Posted Dec 16 2011 12:00am

At the Quantified Self blog, in response to a video of me talking about QS and the Ancestral Health Symposium (paleo), someone named Colin made :

Very interesting talk. I am just curious how someone can claim a study conducted with a sample size of one is “100 times better” than someone else’s study. I do not know anything about the other study mentioned, but I do know that a study based on n=1 cannot be considered scientific proof. And sure, he hears from people who have lost weight drinking the sugar water he prescribed, but it is quite possible there are 100 times as many people who didn’t email him because they didn’t see any positive results and decided to try something else. I think the QS stuff is very interesting and helpful on a personal level, but it seems like a stretch to generalize your results to others.

I responded:

I have two responses.

1. Sample size isn’t everything. Sure, a study with n=1 isn’t “scientific proof”. Nor is any other study, in my experience. “Scientific proof” has always required many studies. New scientific ideas have very often started with n = 1 experiments or observations. Later, larger experiments or observations were done. Both the initial n=1 observation and the later n = many observations were necessary for the new idea to be discovered and confirmed.

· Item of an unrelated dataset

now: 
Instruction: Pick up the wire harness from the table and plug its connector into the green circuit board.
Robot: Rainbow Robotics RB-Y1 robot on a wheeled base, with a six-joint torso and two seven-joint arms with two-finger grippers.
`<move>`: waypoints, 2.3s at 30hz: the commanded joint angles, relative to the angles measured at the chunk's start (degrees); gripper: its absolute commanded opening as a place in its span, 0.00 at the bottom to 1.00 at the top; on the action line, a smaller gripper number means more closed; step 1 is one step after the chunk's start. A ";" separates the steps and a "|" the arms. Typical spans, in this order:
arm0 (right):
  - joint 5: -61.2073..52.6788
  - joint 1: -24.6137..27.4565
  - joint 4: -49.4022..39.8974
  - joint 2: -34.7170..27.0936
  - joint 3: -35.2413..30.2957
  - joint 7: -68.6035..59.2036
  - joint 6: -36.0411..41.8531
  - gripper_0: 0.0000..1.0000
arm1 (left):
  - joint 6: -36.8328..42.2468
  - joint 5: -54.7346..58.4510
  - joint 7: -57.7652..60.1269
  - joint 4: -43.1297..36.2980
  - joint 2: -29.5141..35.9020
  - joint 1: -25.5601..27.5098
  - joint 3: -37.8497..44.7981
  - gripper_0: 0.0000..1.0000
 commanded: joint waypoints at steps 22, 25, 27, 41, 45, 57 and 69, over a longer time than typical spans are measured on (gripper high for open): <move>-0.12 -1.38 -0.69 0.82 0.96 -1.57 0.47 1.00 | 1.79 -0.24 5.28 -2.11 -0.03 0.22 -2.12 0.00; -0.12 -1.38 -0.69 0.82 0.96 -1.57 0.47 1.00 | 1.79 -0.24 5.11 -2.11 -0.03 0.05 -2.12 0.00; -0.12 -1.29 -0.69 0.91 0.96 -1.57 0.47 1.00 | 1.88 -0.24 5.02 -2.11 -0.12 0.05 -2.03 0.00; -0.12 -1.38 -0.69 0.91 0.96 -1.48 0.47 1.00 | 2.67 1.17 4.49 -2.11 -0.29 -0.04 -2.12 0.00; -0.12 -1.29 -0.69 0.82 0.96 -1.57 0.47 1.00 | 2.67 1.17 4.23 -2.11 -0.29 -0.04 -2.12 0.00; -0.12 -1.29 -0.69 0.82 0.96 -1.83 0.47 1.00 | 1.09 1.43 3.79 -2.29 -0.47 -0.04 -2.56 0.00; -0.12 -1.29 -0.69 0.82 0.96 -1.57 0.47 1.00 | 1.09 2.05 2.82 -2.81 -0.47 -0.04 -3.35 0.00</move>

2. The history of biology teaches there are few exceptions to general rules. See any biology textbook. For example, a textbook might say “lymphocytes fight germs”. This means no serious exceptions have ever been found to that rule. So, as matter of biological history, the person who managed to figure out one particular lymphocyte does turned out to have figured out what they all do. Biology textbooks have thousands of statements like “lymphocytes fight infection” meaning that this sequence of events (you can generalize from one to all, or nearly all) has happened thousands of times. There is no shadow hidden history of biology that teaches otherwise.